Smirking, he steps back and turns, standing at an angle.
He squats to the floor, his hands outstretched when his legs snap back behind him. He lowers and does a beautiful pushup, the bulging forearms throbbing along with his thigh muscles. His legs bend, and in one swift impossible move, he jumps up.
“Again,” I mutter.
Darragh stares at me, and it’s the kind of look that says so much. That look when you know someone is…dear God…your soul mate.
But that’s impossible.
I have an excuse for being so wired and unhinged. But why is Darragh looking at me like he wants to devour me?
God, I need a drink, but tea will have to do.
“Never mind.” I stand up and grip the railing again. “Do you mind if I make myself some tea?”
“Not at all. I have several kinds.” He grabs a towel and wipes the glistening, sexy sweat from the back of his neck. “I’m a tea junkie.”
He approaches the stairs, and I back myself into the wall so he can pass me.
My throat goes tight, thinking he’s going to walk around shirtless like that in those skimpy shorts.
I catch a look at myself in the mirror on the far wall. I’m a freaking whale. With an arrest record a mile long.
“My case!” I hadn’t even thought about that.
“I’m calling a lawyer I know in L.A. He’ll get both your charges dropped.”
“You can do that?”
Darragh stops climbing the stairs and looks over his shoulder. “Of course, I can do that.”
“How?”
“It’s called money.”
“You’re going to bribe the Las Vegas D.A.?” I wonder if he’s on the take, considering how much money and power swims in that town.

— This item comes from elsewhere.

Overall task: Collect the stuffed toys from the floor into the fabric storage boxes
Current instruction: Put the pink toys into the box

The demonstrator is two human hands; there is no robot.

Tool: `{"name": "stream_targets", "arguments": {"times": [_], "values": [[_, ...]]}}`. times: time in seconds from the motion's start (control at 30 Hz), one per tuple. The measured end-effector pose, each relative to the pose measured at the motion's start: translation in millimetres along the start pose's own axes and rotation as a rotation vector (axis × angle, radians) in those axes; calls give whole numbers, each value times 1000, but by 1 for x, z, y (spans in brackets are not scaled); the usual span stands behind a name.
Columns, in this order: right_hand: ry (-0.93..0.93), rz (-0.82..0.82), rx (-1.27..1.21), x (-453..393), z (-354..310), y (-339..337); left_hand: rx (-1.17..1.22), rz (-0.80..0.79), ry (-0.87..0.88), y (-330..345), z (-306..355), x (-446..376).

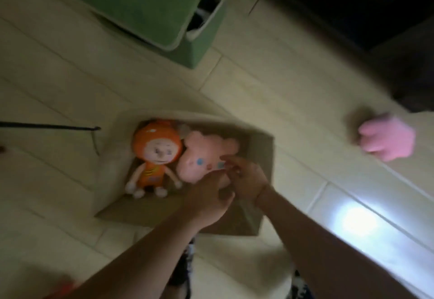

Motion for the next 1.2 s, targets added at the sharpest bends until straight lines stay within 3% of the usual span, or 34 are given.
{"name": "stream_targets", "arguments": {"times": [0.13, 0.23, 0.37, 0.5, 0.77, 0.9, 0.97, 1.0, 1.03, 1.1, 1.13, 1.2], "values": [[-11, 443, -308, 33, 53, -106, 109, 109, 118, 32, 108, -40], [157, 611, -317, 32, 137, -183, 133, 71, 171, 69, 177, -86], [496, 422, -41, 6, 275, -263, 90, -52, 199, 135, 232, -147], [458, 292, 348, -25, 362, -313, 45, -111, 164, 191, 253, -193], [506, 174, 620, -111, 412, -321, 80, -195, 53, 246, 244, -238], [413, 322, 786, -114, 428, -314, 118, -206, -10, 251, 224, -251], [345, 415, 632, -105, 428, -316, 191, -207, -58, 252, 216, -251], [315, 405, 405, -98, 426, -319, 240, -180, -95, 250, 215, -249], [289, 314, 75, -86, 417, -321, 293, -126, -131, 246, 215, -245], [172, -24, -670, -53, 388, -323, 443, 29, -188, 228, 217, -235], [112, -202, -941, -33, 372, -322, 561, 73, -206, 217, 221, -227], [47, -437, -1226, 0, 340, -313, 823, -21, -206, 197, 226, -210]]}}
Point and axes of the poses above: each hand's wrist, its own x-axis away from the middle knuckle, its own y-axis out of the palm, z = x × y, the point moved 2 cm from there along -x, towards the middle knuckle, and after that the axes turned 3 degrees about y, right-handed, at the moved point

“Not me. The lawyer. The right lawyer always has backdoor connections.”
I scoff. The four-leaf clover doesn’t grow too far from the meadow.
Darragh grew up with the Irish King for a dad. It’s in his blood to skirt the law. Pay for what he wants. Hurt people to get what money can’t buy.
I glance at Darragh’s hands and the smooth, unscarred, un-tatted, veiny fingers I remember holding his daughter relax me.
If he gets my charges dropped, that solves a huge problem of mine.
I have to trust him. I’m having a baby in a few weeks, and I can’t go to jail.
I follow him toward the kitchen where the soft ripple of Puget Sound’s current lapping against the rocks at the shoreline takes my breath away.
“God, what a view…”
Darragh crosses in front of the dozen narrow windows that sit in a bowed wall and opens a pantry.
“It cost over a mil.”
You’re a much better view. Priceless.